London. Die britische konservative Partei plant im Falle eines Wahlsieges im kommenden Frühjahr die in Deutschland stationierten "British Forces Germany" (BFG) abzuziehen. Das gab der Schattenverteidigungsminister der Tories, Liam Fox, in einem Gespräch mit dem "Daily Telegraph" bekannt. Betroffen wären etwa 25 000 Soldaten der Armee und der Airforce sowie 20 000 Familienangehörige.

Der Abzug soll Teil eines größeren Revirements der britischen Außen- und Verteidigungspolitik werden, womit Einsparungen und klarere strategische Vorgaben erreicht werden sollen.

Doch beschleunigt der Vorstoß der Tories nur lang gehegte Pläne in Westminster, die einen Truppenabzug bis zum Jahr 2035 anpeilen. Da aber die BFG, bis zum Fall der Mauer "Britische Rheinarmee" genannt (British Army of the Rhine/BAOR), zum generellen Aufgabendispositiv der Nato in Zentraleuropa gehört, kann London sie nicht unilateral in die Heimat zurückführen oder für andere Aufgaben abstellen. Ohnehin müssten in England erst noch Unterkünfte gebaut werden, um eine so große Anzahl von Truppen neu zu stationieren.
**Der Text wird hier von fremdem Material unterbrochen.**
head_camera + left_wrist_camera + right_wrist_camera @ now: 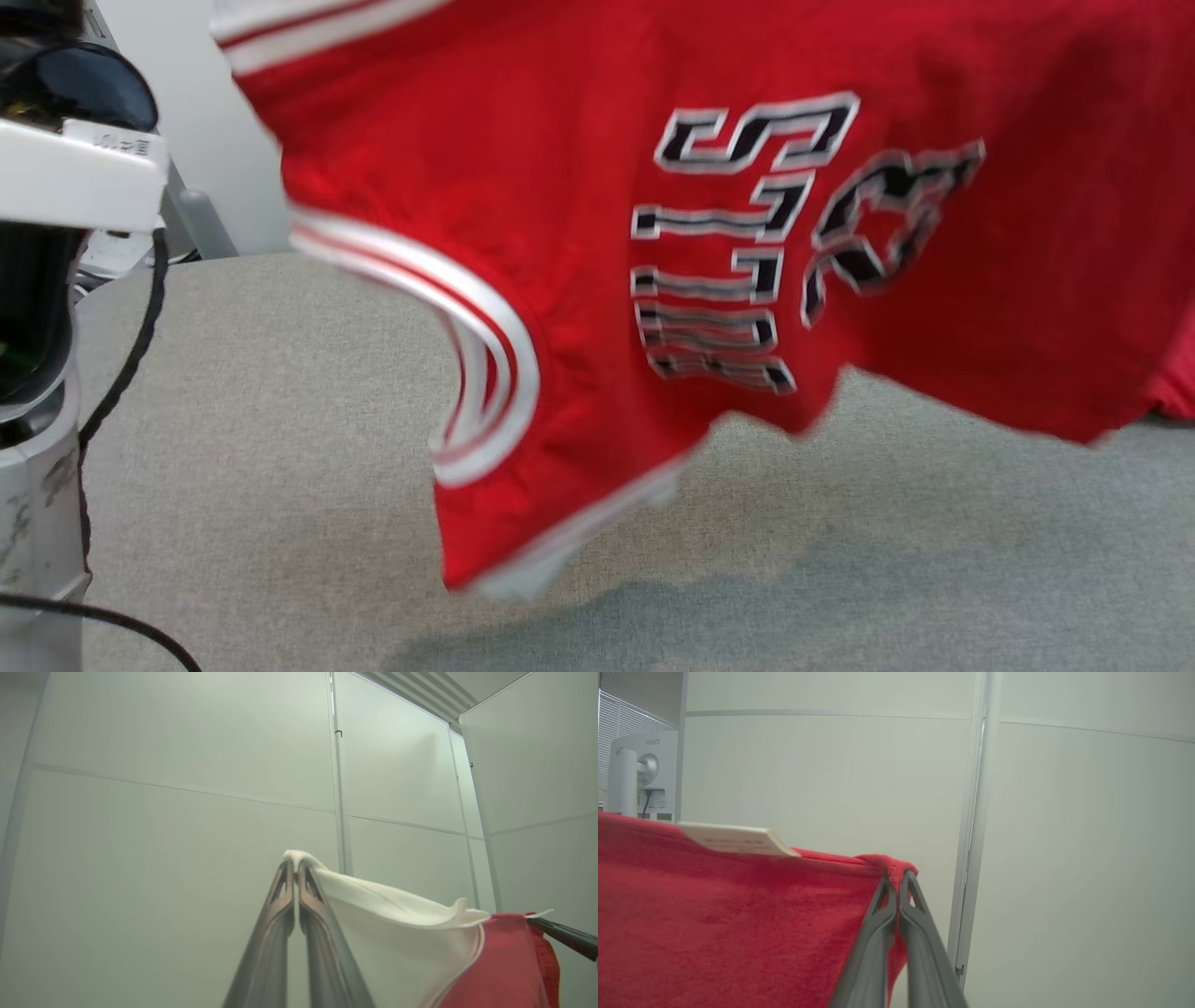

Grundgedanke bei den Überlegungen der Tories ist neben der Kostenfrage die Überlastung des britischen Militärs mit zu vielen Aufgaben. Das in Deutschland stationierte Kontingent umfasst etwa ein Fünftel der gesamten britischen Militärstärke - ein beträchtlicher Posten bei einem Land, das neben seinen europäischen Pflichten weltweit militärisch engagiert ist und allein in Afghanistan neben den USA mit mehr als 9000 Soldaten die zweitgrößte Einsatzmacht aufbringt.

Fox will denn auch die aus Deutschland abzuziehenden Truppen verstärkt für Kampfeinsätze wie in Afghanistan bereitgestellt sehen. Indirekt kritisierte er die Brown-Regierung dafür, nicht klargemacht zu haben, wie teuer eine Niederlage in Afghanistan zu stehen käme, würde Großbritannien dann doch "zur dritten Liga der Weltpolitik" absteigen: "Die Freunde erhielten das Signal, unser Land zöge sich zurück, wenn es heiß wird, und unsere Feinde könnten sich Hoffnung machen, uns allemal zu überdauern." Damit ließ der Politiker das Unbehagen seiner Partei durchblicken, welche die britische Militärrolle mehr im Kontext von Kampfmissionen sieht denn als "Platzhalterin" in Deutschland, wo die Abschreckungsrolle aus dem Kalten Krieg ausgedient hat.

Dennoch wollen die Konservativen, die man fast als die sicheren Gewinner der kommenden Unterhauswahl im Mai 2010 sieht, den Überlegungen nicht vorgreifen, was aus den Nato-Aufgaben in Deutschland werden soll, wenn die BFG abgezogen würde. Fox deutete an, die bisher von den Briten erfüllten Aufgaben könnten von neuen Nato-Mitgliedern in Ost- und Mitteleuropa übernommen werden, "besonders Polen", im Zuge einer gerechteren Lastenverteilung im Bündnis.

Ein militärischer Abzug der Briten aus Deutschland kann freilich unter den ökonomisch mit den Stationierungsorten verflochtenen deutschen Gemeinden nur Alarm auslösen. Die britischen Truppen und ihre Angehörigen steuern der deutschen Wirtschaft jährlich rund 1,5 Milliarden Euro bei; viele infrastrukturelle Arbeitsplätze gingen bei dem Abzug verloren. Betroffen wären vor allem Orte wie Mönchengladbach, Rheindalen, Munster, Gütersloh, Paderborn, Bielefeld, Sennelager, Herford, Bergen-Hohne, Celle, und Fallingbostel. In Mönchengladbach befindet sich auch das Hauptquartier des Schnellen Eingreifkorps der Nato. Eine Ausdünnung der britischen Truppen in Deutschland ist bereits im Gange. So wurde als erste Garnison Osnabrück geschlossen.